Work instructions
Everything from the line that holds "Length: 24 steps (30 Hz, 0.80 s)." through the end of the listing below must be retyped word for word, without any pictures.

Available records
▶

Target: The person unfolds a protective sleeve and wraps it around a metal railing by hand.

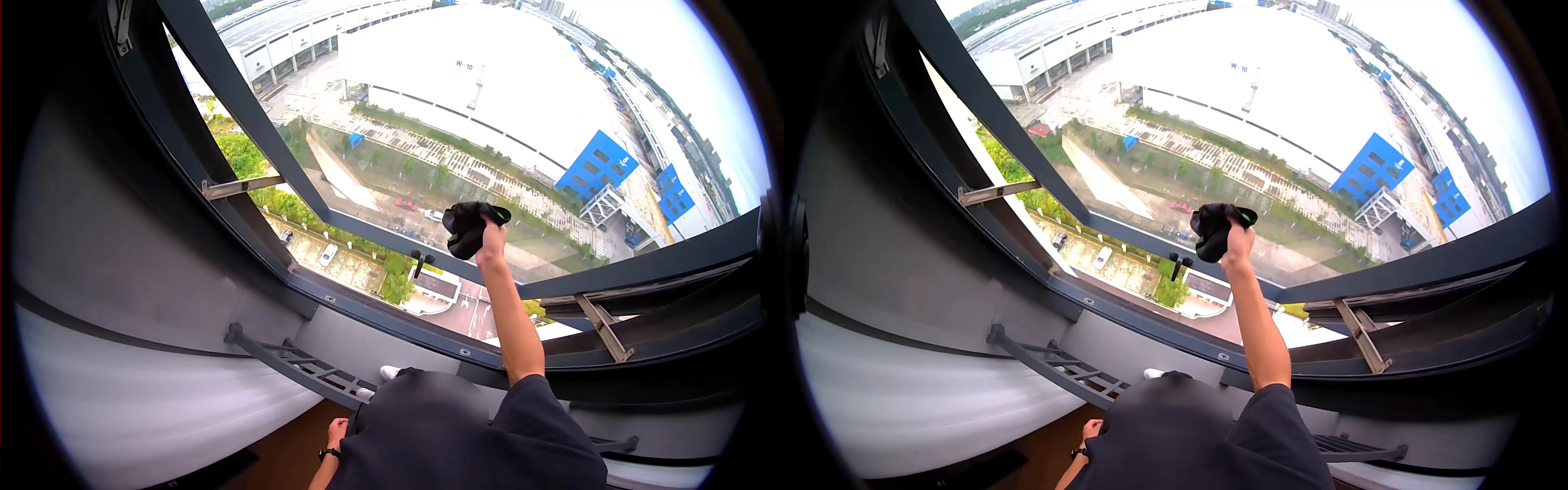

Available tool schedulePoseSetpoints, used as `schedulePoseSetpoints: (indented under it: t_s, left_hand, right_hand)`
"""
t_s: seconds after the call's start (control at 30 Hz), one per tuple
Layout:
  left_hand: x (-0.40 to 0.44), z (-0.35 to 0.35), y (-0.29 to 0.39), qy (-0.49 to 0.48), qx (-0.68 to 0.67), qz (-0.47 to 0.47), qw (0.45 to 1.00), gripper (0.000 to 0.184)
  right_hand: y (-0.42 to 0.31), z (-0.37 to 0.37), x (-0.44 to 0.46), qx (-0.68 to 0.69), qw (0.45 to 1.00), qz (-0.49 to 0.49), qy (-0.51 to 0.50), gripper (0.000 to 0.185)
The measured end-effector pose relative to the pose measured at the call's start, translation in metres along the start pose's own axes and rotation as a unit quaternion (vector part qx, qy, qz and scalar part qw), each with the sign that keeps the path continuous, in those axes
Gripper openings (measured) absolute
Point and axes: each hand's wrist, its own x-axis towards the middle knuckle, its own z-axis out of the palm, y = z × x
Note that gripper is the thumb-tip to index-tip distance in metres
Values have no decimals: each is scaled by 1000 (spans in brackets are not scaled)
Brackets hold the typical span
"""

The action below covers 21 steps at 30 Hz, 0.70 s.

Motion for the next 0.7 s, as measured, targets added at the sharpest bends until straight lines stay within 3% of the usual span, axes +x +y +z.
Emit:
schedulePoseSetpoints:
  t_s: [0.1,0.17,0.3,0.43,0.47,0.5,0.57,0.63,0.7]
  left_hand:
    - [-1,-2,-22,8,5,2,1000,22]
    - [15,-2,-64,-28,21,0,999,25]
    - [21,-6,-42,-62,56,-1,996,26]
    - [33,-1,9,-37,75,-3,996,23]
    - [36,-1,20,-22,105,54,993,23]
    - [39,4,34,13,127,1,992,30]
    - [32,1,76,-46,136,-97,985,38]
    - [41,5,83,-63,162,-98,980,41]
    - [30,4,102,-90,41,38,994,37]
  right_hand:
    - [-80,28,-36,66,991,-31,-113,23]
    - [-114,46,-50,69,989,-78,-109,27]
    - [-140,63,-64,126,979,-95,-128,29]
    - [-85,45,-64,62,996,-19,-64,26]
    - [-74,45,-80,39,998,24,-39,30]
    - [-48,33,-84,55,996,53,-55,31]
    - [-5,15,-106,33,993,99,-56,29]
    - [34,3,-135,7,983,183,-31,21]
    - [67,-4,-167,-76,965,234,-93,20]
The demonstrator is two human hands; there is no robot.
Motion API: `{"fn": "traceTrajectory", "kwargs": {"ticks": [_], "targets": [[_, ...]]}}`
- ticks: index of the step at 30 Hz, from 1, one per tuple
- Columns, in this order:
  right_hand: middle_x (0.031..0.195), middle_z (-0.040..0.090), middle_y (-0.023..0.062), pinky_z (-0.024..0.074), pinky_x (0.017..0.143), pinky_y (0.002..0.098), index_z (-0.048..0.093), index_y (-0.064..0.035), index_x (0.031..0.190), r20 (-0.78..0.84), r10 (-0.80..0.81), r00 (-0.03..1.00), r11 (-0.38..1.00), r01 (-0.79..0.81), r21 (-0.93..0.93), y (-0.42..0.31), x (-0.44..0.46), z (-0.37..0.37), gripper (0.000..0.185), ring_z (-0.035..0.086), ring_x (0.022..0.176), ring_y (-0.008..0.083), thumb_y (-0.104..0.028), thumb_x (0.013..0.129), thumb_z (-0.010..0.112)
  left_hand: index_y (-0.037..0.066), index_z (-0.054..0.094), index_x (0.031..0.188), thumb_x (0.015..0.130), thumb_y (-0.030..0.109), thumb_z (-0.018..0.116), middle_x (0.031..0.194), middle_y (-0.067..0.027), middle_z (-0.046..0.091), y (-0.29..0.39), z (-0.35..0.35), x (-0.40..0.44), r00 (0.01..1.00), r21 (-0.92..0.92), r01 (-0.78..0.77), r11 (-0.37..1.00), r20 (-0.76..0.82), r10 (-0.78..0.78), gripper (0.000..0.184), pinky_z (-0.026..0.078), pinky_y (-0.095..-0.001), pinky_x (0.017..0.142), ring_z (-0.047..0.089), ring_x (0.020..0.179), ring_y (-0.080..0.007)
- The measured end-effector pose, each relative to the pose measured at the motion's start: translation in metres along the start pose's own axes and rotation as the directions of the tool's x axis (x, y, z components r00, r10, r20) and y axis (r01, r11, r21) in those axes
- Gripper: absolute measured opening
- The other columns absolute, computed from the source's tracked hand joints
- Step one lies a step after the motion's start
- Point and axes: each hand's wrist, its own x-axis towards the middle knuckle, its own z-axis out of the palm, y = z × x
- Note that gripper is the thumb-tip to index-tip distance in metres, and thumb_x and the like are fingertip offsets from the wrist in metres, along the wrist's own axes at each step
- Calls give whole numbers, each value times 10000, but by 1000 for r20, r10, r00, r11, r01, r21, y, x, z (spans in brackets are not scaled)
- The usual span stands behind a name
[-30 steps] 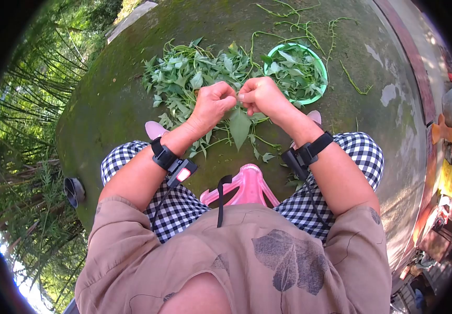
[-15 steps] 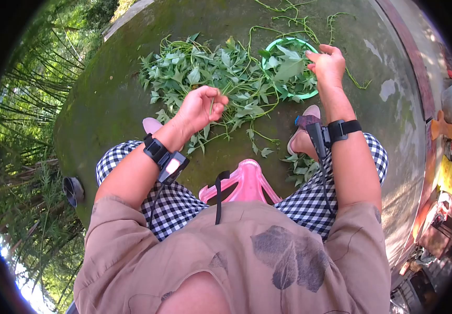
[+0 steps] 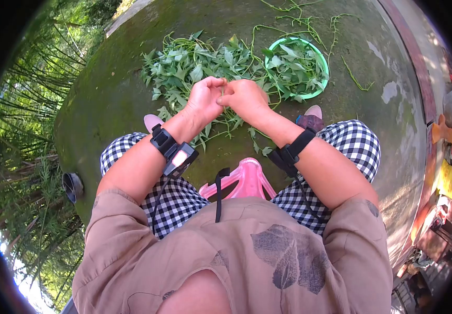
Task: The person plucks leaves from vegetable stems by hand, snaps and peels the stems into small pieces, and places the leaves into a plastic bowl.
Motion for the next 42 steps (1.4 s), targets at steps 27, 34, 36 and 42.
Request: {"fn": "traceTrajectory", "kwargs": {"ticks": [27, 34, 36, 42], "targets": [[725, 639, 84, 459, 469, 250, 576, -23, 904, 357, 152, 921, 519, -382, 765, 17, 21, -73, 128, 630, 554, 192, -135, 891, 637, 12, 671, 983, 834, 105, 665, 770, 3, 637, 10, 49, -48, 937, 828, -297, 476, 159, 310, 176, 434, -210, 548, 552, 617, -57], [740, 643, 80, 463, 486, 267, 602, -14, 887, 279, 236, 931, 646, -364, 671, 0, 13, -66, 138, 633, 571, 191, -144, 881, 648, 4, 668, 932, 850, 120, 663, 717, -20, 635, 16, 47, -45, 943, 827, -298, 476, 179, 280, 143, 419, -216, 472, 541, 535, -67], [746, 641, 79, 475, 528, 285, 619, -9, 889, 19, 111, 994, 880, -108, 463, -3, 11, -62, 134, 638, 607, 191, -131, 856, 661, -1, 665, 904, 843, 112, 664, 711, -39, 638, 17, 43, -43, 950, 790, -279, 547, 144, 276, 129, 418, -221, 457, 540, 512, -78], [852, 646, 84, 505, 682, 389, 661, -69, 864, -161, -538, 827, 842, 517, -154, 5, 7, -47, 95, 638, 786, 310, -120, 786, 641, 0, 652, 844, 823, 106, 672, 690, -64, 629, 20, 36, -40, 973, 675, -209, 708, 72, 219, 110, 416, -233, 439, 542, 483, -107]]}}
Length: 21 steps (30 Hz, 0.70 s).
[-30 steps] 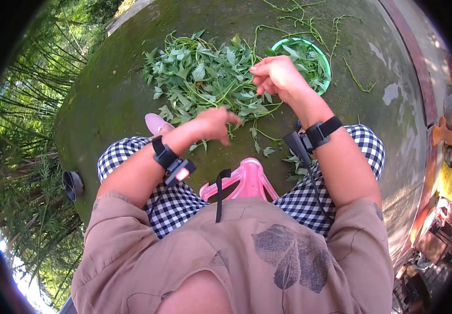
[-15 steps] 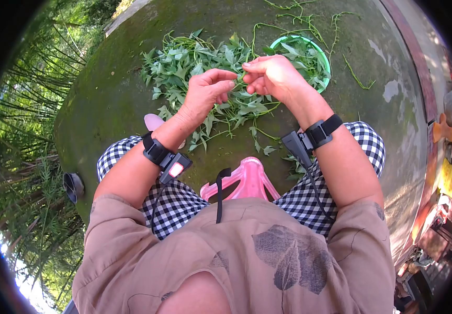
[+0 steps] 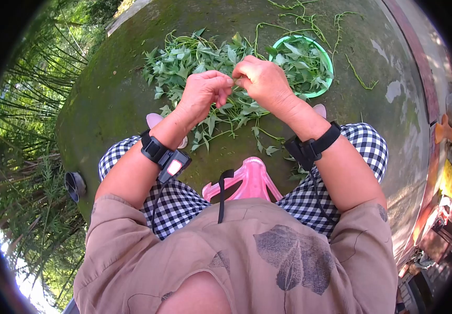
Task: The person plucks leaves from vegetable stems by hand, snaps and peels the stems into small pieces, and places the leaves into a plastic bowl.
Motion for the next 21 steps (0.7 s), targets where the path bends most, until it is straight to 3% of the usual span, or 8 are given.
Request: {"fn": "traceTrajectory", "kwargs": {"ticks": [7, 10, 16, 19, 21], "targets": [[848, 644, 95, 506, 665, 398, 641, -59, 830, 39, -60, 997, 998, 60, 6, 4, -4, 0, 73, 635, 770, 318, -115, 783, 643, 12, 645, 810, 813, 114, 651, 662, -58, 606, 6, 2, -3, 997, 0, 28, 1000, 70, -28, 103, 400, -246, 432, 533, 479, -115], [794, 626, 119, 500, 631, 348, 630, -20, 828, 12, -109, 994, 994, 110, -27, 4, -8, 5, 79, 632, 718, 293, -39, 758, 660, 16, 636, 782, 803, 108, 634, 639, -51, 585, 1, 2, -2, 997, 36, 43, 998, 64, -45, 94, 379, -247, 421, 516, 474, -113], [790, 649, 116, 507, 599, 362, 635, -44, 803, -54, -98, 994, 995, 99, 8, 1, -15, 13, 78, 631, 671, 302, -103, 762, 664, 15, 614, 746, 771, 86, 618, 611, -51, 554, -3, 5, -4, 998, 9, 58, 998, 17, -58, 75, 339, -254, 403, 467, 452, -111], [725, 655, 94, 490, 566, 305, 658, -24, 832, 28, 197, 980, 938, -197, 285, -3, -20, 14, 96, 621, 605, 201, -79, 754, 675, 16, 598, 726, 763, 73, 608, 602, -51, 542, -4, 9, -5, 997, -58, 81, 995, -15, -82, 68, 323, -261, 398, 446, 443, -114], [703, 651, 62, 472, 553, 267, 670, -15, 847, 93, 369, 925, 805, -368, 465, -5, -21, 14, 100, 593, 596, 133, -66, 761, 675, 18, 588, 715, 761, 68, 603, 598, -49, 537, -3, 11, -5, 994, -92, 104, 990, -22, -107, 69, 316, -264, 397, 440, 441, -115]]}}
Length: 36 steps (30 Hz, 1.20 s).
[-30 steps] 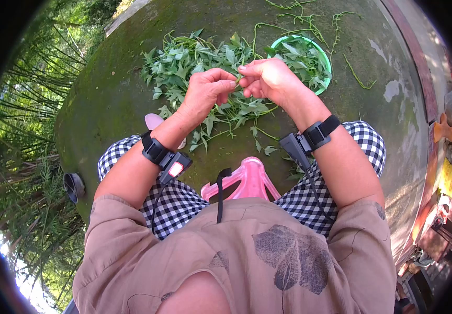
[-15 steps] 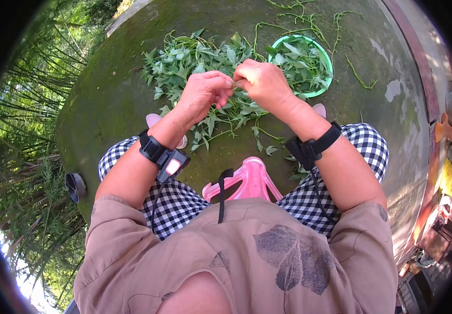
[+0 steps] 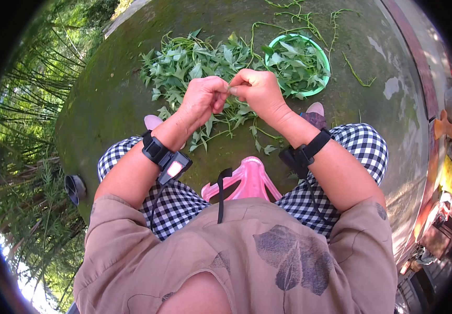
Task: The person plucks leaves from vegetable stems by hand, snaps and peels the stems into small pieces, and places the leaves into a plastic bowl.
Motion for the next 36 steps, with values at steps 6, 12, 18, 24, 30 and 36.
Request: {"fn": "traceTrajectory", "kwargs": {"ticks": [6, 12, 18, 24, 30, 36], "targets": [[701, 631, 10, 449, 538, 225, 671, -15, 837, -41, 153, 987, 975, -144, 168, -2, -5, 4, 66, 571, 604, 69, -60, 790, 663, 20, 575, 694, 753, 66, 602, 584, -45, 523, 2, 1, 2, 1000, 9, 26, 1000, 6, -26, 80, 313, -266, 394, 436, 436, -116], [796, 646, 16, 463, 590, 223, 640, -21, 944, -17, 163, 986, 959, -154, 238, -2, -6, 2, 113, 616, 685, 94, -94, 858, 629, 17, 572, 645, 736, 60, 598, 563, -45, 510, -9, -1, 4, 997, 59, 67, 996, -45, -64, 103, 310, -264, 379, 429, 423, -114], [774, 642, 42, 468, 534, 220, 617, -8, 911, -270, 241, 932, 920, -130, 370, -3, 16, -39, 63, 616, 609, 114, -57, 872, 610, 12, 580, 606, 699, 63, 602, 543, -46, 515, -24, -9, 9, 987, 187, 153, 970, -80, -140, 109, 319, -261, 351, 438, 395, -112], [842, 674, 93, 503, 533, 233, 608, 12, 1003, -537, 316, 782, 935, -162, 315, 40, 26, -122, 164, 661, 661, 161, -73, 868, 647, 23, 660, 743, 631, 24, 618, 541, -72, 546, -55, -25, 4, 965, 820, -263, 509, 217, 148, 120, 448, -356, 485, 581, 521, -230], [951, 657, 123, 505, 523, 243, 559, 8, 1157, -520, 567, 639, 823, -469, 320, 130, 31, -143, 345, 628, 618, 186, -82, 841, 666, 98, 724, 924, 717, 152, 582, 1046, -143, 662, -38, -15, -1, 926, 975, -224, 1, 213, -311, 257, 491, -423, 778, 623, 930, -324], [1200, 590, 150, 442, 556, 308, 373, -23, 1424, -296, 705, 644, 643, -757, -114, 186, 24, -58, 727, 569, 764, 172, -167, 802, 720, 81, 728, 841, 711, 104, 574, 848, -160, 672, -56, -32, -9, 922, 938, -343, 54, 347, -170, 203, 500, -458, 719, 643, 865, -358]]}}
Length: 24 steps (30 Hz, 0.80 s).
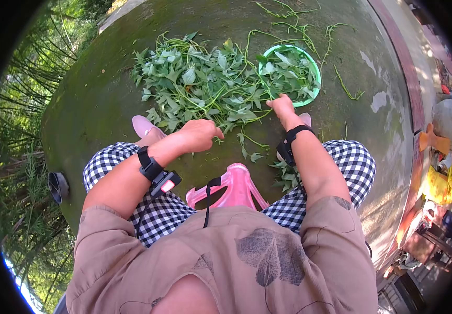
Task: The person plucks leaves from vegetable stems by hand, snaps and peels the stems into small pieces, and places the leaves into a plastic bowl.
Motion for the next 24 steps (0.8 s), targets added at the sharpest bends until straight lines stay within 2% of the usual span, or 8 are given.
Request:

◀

Solution to the problem
Length: 24 steps (30 Hz, 0.80 s).
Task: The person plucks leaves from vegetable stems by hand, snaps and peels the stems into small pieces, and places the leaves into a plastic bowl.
Motion for the next 24 steps (0.8 s), targets added at the sharpest bends until straight lines stay within 2% of the usual span, or 8 are given.
Request:

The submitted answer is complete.